▶ [WHAT IS NEEDED]
From the line that contains "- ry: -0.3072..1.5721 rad" to the last line of the entries, write each line out exactly; include both ends and nothing else.

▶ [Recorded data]
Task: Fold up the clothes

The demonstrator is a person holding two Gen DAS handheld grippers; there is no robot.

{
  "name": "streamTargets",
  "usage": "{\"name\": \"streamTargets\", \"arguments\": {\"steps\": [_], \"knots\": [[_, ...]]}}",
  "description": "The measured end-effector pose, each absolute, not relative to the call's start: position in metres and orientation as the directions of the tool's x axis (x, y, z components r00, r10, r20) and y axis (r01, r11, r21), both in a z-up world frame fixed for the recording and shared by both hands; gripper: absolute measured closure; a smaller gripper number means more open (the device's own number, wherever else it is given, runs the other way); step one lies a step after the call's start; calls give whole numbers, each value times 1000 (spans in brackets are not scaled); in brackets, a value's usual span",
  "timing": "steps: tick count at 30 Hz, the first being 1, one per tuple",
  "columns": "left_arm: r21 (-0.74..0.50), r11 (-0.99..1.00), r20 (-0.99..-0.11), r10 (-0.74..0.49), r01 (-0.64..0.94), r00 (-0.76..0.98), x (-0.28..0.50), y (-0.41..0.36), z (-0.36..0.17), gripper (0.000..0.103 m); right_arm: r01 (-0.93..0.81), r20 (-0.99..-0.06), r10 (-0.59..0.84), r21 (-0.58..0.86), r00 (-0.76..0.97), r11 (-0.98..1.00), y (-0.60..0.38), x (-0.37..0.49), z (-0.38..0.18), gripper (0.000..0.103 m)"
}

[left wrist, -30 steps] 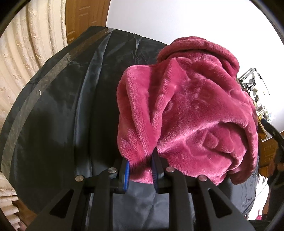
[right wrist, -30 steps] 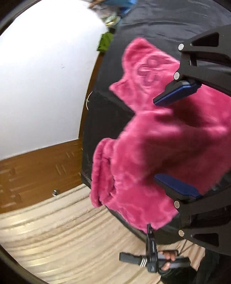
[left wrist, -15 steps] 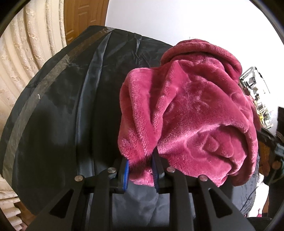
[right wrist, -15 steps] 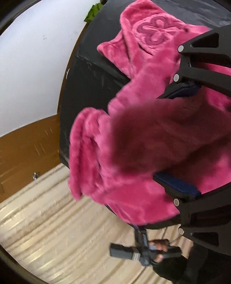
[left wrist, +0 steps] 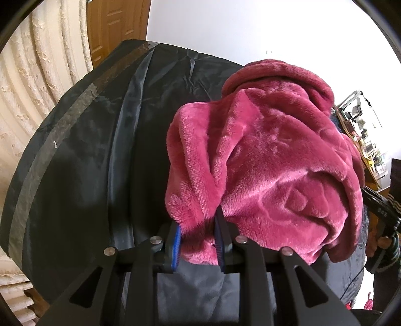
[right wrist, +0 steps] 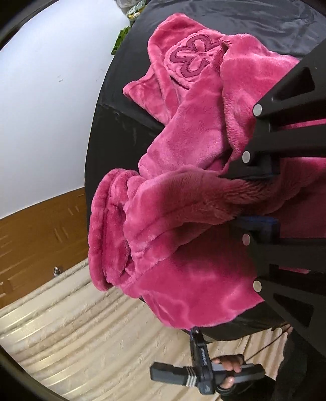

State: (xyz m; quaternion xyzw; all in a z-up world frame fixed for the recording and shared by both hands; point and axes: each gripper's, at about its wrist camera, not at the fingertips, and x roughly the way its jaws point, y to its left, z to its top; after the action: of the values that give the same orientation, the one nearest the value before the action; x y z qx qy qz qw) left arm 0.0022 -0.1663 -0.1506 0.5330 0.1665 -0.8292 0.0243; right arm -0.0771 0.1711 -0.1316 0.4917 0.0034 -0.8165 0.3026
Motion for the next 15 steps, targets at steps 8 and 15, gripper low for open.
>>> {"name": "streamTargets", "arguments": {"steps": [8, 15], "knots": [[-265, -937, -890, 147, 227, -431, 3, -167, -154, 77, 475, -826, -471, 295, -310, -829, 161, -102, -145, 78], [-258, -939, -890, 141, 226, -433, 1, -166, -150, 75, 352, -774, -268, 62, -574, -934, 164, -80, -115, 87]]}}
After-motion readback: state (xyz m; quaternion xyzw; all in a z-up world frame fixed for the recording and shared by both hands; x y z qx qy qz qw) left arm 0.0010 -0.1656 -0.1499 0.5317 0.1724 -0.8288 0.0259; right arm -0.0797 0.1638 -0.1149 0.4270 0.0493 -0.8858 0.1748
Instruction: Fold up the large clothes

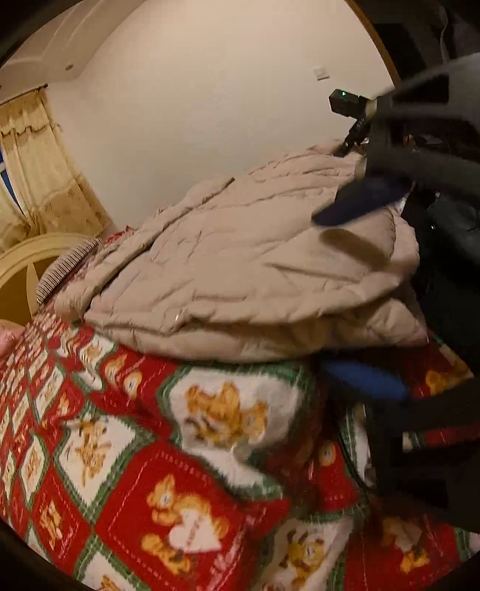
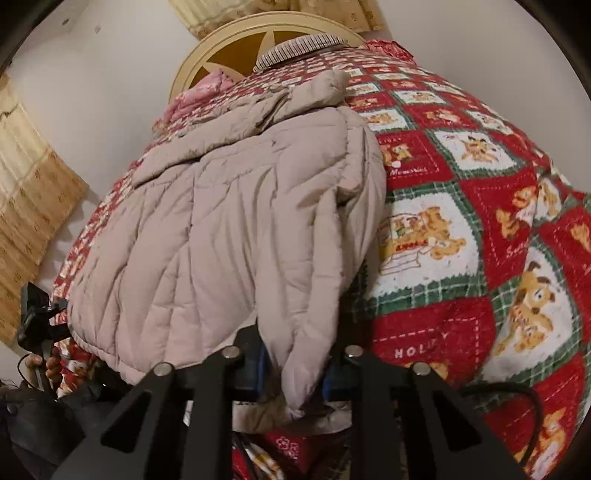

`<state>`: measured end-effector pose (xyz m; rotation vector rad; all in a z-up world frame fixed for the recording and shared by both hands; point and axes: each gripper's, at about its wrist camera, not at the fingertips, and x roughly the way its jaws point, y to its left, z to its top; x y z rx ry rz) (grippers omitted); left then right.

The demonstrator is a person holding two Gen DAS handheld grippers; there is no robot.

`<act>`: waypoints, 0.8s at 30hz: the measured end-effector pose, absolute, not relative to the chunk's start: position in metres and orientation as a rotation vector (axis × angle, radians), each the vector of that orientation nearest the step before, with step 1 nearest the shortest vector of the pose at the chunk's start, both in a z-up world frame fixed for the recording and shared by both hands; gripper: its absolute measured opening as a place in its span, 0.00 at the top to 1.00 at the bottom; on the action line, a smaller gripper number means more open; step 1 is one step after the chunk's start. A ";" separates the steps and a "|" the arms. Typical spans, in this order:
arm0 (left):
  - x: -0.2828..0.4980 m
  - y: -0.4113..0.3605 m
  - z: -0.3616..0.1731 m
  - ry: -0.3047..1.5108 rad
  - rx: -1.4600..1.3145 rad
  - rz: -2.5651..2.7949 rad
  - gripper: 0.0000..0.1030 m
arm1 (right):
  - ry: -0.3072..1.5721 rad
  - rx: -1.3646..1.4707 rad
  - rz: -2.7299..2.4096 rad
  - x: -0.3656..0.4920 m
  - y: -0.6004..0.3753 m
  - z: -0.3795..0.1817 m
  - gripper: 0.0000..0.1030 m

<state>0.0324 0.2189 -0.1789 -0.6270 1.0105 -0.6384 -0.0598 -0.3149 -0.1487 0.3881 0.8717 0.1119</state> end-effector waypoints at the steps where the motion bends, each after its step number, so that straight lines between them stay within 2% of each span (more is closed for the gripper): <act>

▶ [OUTPUT FOR THIS EXERCISE]
  - ry: -0.3072..1.5721 rad
  - rx: -1.3646..1.4707 rad
  - rz: -2.7299..2.4096 rad
  - x: -0.3656..0.4920 m
  - y: -0.6004..0.3753 m
  - z: -0.3795..0.1817 m
  - gripper: 0.0000..0.1030 m

<state>0.0324 0.2189 -0.1789 -0.6270 1.0105 -0.6384 -0.0598 -0.3149 -0.1487 0.3881 0.8717 0.1119</state> end-effector waypoints at the steps where the motion bends, each after its step number, so that straight lines between them stay within 2% of each span (more is closed for the gripper): <act>

What came before is the complete response.